** AVAILABLE DATA **
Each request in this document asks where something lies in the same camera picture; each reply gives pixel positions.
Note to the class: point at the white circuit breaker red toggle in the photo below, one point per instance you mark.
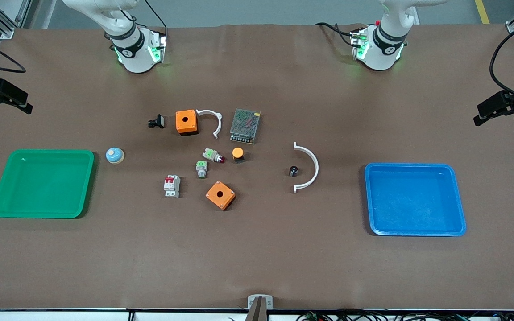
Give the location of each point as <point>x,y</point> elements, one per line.
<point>172,186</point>

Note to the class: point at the small black capacitor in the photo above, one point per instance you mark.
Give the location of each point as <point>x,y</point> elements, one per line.
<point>293,170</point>

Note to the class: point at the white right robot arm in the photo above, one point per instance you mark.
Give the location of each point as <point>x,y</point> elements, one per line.
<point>132,53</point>

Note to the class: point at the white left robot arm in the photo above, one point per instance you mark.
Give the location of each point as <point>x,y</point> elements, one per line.
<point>379,53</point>

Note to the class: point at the green plastic tray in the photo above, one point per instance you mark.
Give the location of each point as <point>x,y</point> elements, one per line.
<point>43,185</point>

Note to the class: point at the blue white dome knob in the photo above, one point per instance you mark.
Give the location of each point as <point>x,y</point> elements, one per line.
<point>115,155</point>

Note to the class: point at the blue plastic tray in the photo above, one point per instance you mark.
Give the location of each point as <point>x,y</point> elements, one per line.
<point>415,200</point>

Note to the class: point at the orange button box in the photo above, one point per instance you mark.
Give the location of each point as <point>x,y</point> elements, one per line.
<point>220,195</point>
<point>186,122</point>

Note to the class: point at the large white curved clip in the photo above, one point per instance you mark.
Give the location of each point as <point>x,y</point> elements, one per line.
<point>314,167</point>

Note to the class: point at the green grey push button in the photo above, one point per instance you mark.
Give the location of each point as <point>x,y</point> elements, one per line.
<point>201,169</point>

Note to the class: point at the small white curved clip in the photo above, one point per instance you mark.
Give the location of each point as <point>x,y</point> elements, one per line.
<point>217,120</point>

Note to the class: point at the green red indicator lamp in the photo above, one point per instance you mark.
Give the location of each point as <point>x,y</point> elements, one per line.
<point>212,154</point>

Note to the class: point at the orange capped black button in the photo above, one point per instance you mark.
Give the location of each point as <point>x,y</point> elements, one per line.
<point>238,154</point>

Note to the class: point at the metal mesh power supply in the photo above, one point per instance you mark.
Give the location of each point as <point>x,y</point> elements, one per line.
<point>245,126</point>

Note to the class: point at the brown table mat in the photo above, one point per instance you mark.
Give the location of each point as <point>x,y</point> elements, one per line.
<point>257,249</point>

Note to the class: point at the small black switch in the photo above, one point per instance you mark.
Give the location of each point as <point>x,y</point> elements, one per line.
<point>157,121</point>

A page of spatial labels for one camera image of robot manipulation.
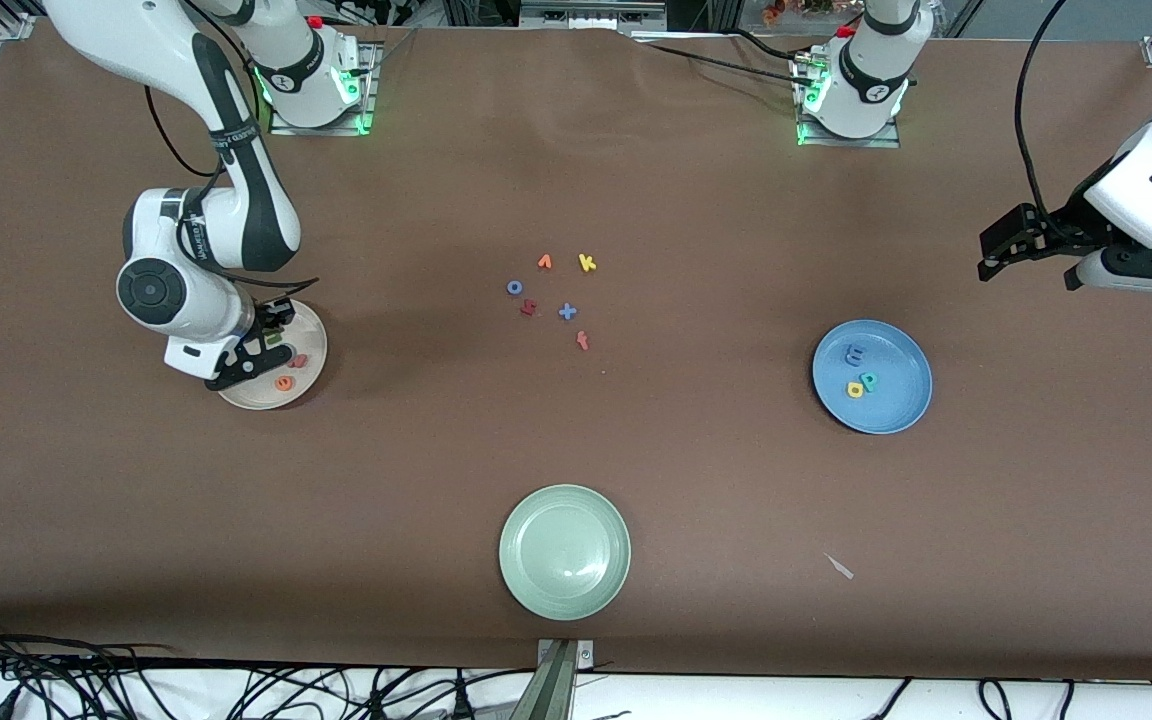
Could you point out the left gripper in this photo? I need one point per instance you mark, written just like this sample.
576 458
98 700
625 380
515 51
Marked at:
1064 226

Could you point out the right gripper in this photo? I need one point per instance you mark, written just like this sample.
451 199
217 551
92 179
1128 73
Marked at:
272 318

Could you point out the blue letter m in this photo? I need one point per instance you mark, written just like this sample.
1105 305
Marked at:
854 353

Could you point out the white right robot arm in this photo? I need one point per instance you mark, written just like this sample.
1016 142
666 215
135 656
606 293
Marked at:
116 30

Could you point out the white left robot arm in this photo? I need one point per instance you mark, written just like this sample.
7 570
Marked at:
871 70

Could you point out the beige brown plate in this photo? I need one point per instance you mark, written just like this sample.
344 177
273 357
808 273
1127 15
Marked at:
311 345

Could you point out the blue plate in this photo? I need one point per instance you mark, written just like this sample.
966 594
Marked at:
896 400

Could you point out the red letter s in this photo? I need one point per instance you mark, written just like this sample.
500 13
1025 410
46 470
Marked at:
529 308

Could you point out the yellow letter k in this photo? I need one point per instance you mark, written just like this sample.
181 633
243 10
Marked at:
587 263

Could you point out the orange artificial flowers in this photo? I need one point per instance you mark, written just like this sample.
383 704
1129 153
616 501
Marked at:
786 10

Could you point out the pale green plate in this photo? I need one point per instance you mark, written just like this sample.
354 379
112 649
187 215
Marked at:
564 552

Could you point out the small white tape scrap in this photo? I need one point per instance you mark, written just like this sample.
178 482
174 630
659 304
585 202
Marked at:
839 566

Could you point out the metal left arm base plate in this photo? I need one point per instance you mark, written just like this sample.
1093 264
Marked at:
886 142

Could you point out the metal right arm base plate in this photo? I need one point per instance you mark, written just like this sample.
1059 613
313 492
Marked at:
281 128

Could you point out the silver aluminium frame bar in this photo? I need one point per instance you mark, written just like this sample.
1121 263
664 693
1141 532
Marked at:
586 10

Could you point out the grey metal camera mount bracket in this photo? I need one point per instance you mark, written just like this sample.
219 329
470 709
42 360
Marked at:
564 680

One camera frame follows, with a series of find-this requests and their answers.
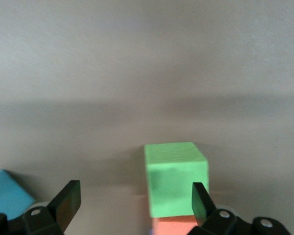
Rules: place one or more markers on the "orange foam cube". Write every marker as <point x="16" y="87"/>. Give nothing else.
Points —
<point x="171" y="226"/>

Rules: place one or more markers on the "green foam cube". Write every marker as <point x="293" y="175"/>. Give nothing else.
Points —
<point x="171" y="171"/>

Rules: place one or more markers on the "blue foam cube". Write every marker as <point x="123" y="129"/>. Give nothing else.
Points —
<point x="7" y="193"/>

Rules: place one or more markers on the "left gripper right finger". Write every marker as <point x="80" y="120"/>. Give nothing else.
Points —
<point x="203" y="210"/>

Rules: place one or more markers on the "purple foam cube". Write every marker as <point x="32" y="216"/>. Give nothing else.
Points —
<point x="150" y="232"/>

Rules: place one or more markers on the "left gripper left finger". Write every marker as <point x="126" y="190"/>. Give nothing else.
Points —
<point x="66" y="205"/>

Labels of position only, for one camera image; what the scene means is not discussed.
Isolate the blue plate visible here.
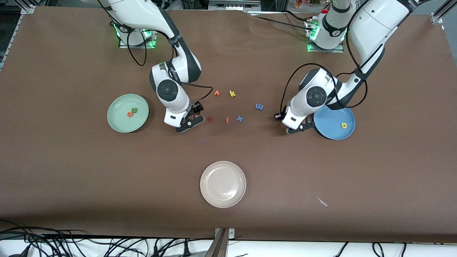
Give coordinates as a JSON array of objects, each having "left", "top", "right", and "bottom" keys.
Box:
[{"left": 313, "top": 106, "right": 356, "bottom": 140}]

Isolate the green plate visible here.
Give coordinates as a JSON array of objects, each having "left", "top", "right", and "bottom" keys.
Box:
[{"left": 107, "top": 94, "right": 149, "bottom": 133}]

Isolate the beige plate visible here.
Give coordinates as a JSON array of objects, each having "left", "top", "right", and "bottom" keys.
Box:
[{"left": 200, "top": 161, "right": 247, "bottom": 208}]

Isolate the grey electronics box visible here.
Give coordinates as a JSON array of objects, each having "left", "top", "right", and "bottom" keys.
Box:
[{"left": 208, "top": 0, "right": 262, "bottom": 11}]

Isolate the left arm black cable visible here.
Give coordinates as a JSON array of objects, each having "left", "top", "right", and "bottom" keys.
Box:
[{"left": 280, "top": 4, "right": 368, "bottom": 115}]

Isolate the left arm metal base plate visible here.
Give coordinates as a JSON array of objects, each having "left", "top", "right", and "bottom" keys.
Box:
[{"left": 306, "top": 16, "right": 345, "bottom": 53}]

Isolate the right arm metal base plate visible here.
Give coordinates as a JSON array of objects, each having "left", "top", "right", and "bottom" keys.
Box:
[{"left": 118, "top": 30, "right": 157, "bottom": 49}]

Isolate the thin black base cable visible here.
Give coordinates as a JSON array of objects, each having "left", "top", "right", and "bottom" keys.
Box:
[{"left": 246, "top": 10, "right": 311, "bottom": 32}]

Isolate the aluminium profile bracket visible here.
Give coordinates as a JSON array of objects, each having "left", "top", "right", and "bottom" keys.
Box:
[{"left": 205, "top": 228, "right": 235, "bottom": 257}]

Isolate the aluminium table edge rail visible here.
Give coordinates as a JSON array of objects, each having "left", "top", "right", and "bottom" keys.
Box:
[{"left": 0, "top": 14, "right": 22, "bottom": 70}]

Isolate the black floor cable tangle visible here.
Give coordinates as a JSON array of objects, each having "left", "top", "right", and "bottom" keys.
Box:
[{"left": 0, "top": 220, "right": 215, "bottom": 257}]

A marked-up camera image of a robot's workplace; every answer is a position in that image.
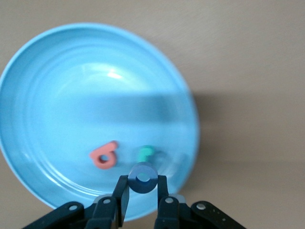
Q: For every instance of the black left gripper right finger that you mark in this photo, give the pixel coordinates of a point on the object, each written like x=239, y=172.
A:
x=166, y=212

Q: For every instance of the blue plate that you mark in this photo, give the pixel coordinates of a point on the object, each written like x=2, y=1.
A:
x=71, y=95

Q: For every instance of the blue letter o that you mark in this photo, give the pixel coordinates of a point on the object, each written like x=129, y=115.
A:
x=133, y=183

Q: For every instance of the teal letter j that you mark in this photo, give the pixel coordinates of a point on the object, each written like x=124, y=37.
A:
x=144, y=152

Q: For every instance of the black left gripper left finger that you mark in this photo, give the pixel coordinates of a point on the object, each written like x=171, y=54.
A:
x=107, y=210

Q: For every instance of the pink letter a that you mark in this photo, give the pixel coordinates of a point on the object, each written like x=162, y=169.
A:
x=97, y=161

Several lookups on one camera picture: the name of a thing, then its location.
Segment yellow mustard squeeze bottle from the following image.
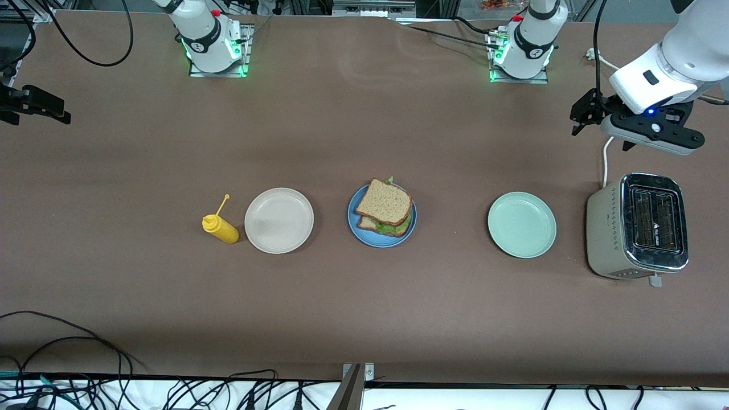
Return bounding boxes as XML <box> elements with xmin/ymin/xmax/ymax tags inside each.
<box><xmin>202</xmin><ymin>194</ymin><xmax>240</xmax><ymax>244</ymax></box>

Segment brown bread slice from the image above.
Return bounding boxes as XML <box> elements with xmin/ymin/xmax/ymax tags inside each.
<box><xmin>354</xmin><ymin>178</ymin><xmax>414</xmax><ymax>227</ymax></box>
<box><xmin>357</xmin><ymin>215</ymin><xmax>412</xmax><ymax>239</ymax></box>

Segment green lettuce leaf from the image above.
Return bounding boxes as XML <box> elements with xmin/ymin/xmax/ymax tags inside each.
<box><xmin>373</xmin><ymin>176</ymin><xmax>413</xmax><ymax>237</ymax></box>

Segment mint green round plate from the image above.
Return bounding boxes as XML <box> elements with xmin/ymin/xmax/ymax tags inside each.
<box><xmin>488</xmin><ymin>191</ymin><xmax>557</xmax><ymax>259</ymax></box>

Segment blue round plate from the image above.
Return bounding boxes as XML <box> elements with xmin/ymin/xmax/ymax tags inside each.
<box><xmin>347</xmin><ymin>183</ymin><xmax>417</xmax><ymax>248</ymax></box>

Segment beige round plate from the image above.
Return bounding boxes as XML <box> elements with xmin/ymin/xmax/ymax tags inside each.
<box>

** WORK INSTRUCTIONS **
Whenever "brown" occurs in a line above, copy that line.

** EXERCISE SOLUTION **
Note to the class: point at the brown table mat in the photo above, one point per instance you mark.
Could you point out the beige brown plate in this photo? I need one point per instance you mark, written just like this sample.
Segment brown bread slice from the image above.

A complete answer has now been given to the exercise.